Quant au suédois, le colonel Torbjorn Larsson, commandant du secteur ouest, il nous a signalé de passage que les forces onusiennes tentent d’aider chaque jour Gouvernement et mouvements armés à respecter leur engagement pour faire avancer le processus de paix.
Rappelons que ces forces en présence ont pour missions entre autres de sécuriser les camps, les sites de cantonnement et ceux de la MINUSMA. Elles participent aussi à leur construction et escortent des convois de personnalités de l’ONU et des ONG. Ces forces effectuent également des patrouilles de longue ou courte durée et d’autres opérations au bénéfice de la population. Parmi celles-ci nous pouvons citer, Gergovie, Laura et l’opération Isabelle qui est en cours en liaison avec les FAMAS dans la zone du Goundam, l’opération Patience du mois de mars dans le Gourma et Sophia du mois de mai prochain. Le tout, pour traquer les groupes terroristes comme AQMI, le Front de libération du Macina et Al-Mourabitoune qui opèrent jusque-là dans la zone.
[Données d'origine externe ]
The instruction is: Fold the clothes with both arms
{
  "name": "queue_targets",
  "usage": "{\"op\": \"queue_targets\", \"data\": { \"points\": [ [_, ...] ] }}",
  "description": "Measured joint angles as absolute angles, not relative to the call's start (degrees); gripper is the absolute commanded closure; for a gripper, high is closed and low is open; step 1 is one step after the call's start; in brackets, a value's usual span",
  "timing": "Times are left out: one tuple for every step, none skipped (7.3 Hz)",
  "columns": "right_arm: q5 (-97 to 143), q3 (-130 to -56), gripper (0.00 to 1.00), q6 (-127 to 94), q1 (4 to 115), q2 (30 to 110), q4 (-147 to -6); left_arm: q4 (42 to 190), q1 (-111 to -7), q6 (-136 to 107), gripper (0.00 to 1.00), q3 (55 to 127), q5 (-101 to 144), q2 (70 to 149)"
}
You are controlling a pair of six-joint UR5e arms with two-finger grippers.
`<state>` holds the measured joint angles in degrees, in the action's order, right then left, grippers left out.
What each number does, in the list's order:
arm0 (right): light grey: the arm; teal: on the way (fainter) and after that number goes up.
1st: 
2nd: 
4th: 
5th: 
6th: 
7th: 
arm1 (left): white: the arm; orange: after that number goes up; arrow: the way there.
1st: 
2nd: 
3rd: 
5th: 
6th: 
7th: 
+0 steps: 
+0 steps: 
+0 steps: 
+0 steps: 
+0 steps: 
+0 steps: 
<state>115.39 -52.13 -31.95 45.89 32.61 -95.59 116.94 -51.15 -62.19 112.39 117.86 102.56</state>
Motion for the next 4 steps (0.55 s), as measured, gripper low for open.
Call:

Les trois groupes terroristes de la zone
AQMI compterait entre 40 et 80 combattants qui auraient des liens familiaux et financiers avec des arabes Berrabiches et le groupe Ansar Dine et disposerait d’une zone de refuge au nord du 47è parallèle. Ce groupe détiendrait 3 otages dont un suédois, un sud-africain et un suisse. Quant au front de libération du Macina d’Amadou Kouffa, il disposerait de près de 200 combattants repartis sur les régions de Mopti et de Ségou. Ces éléments seraient en grande partie d’origine peulh et se déplaceraient en petits groupes de 10 à 20 individus, surtout en motos. Le groupe Al-Mourabitoune, quant à lui, est actif dans la région de Gao, Tombouctou et au nord du Niger. Une partie de ses combattants sont liés financièrement au trafic de stupéfiants. L’organisation dispose également de contacts en Tunisie, en Libye, au Soudan, ainsi qu’en Égypte avec le Groupe des partisans de la maison sacrée et au Nigeria avec Boko Haram. Le 20 novembre 2015, le groupe a revendiqué l’attentat de l’hôtel Radisson Blu de Bamako qui a fait une vingtaine de morts. [Il compterait aujourd’hui encore entre 500 à 800 hommes. [
A retenir aussi que le groupe de journalistes, guidé par M. Piergiorgio Paglialonga chef du bureau de l’information publique de la Minusma de Tombouctou, était composé de M. Boubacar Keita dit Foukin de la Radio «La voix du Citoyen», de Amadou Sidibé de «Les Echos», de Aguibou Sogodogo du «Le Républicain» et votre serviteur Dieudonné Tembely du journal «InfoSept».
En définitive, le constat est clairement établi que les forces de la MINUSMA, malgré qu’elles disposent de moyens militaires, ne sont pas là pour faire la guerre aux terroristes et que les FAMAS, qui doivent le faire, manquent, entre autres de moyens aériens pour mener cette guerre. Et, la force Barkhane, bien que équipée semble ne pas maitriser le terrain qui reste tout de même vaste et difficile d’accès en plusieurs endroits. Quant aux trois groupes terroristes, ils opèrent, souvent avec la complicité de la population locale dans leurs zones de refuge.
Comme quoi, la mission semble être impossible pour les Forces de sécurité en présence dans ce secteur. Alors, pour faire cette guerre aux terroristes et sécuriser la zone et au-delà le Mali, vivement un mandat robuste de la MINUSMA.